1. ## Copying constant amount of data

I don't really know how the cpu does to copy a number of bytes; does it take as long time to copy a whole word (4 bytes on a 32-bit system) as it takes to copy 4 bytes separatelly? Which sizes can the cpu copy at a time, can it for exampe copy exactly 3, or 5 bytes at a time? And does every copy take the same time?
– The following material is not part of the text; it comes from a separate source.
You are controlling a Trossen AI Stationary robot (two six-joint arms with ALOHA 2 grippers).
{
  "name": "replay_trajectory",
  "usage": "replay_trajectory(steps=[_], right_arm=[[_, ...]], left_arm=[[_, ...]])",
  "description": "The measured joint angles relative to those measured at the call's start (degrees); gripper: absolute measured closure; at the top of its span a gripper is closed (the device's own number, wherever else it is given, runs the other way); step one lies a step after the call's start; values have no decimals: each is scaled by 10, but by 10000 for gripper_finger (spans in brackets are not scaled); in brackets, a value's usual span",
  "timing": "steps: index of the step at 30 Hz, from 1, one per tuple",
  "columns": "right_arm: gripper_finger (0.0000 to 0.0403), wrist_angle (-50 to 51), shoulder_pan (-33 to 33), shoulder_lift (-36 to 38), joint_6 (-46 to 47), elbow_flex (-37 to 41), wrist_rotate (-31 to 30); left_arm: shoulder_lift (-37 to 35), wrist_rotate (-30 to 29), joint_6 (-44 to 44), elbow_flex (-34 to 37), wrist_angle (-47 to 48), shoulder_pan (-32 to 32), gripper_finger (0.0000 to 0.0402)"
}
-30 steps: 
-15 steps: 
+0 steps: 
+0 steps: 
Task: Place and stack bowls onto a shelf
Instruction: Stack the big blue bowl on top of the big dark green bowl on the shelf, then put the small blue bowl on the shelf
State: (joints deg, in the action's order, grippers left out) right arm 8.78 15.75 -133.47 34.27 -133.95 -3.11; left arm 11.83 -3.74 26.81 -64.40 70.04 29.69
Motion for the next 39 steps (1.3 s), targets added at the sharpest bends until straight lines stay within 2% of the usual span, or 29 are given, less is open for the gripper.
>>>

Here's an example: If n and m in known to the compiler during compilation, what is the fastest way of copying at least n bytes from one place in memory to another, and at most m bytes? In one special case (color channels using SDL), there are 3 bytes which need to be copied. One could think the fastest way is to copy byte by byte. But in this case, there's a fourth byte in both the source and at the destination (since the video mode is put to 32 bits/pixel), which makes it possible to copy 4 bytes at a time, which I guess should make a faster copy (3 times faster?). Here n = 3 and m = 4.

The compiler won't be able to optimize this for me, or is it? Since it probably doesn't know m, just n.

2. In general, this is a question that is not really C++ related as much as it is CPU related, and as such, there is no real answer to it. If you want to deal with specific CPUs and such, then yes, you can squeeze extra performance out of knowing such information. In these days, however, I would not entirely underestimate modern compilers and their ability to optimize code.

3. Copying a single 32-bit integer is faster than 4 individual byte copies, yes. However it also takes more memory, and if you have enough pixels then that makes a difference in the speed too. When just plain copying a row of pixels between bitmaps, both can be done using a memcpy that may involve copying multiple bytes at once. So in some cases 24-bit can be faster.
Brief experiments with my own software 3D engine put 24-bit rendering just 15% below 32-bit, speedwise.

You haven't said what you're doing exactly so I can't advise you which way to go at this stage.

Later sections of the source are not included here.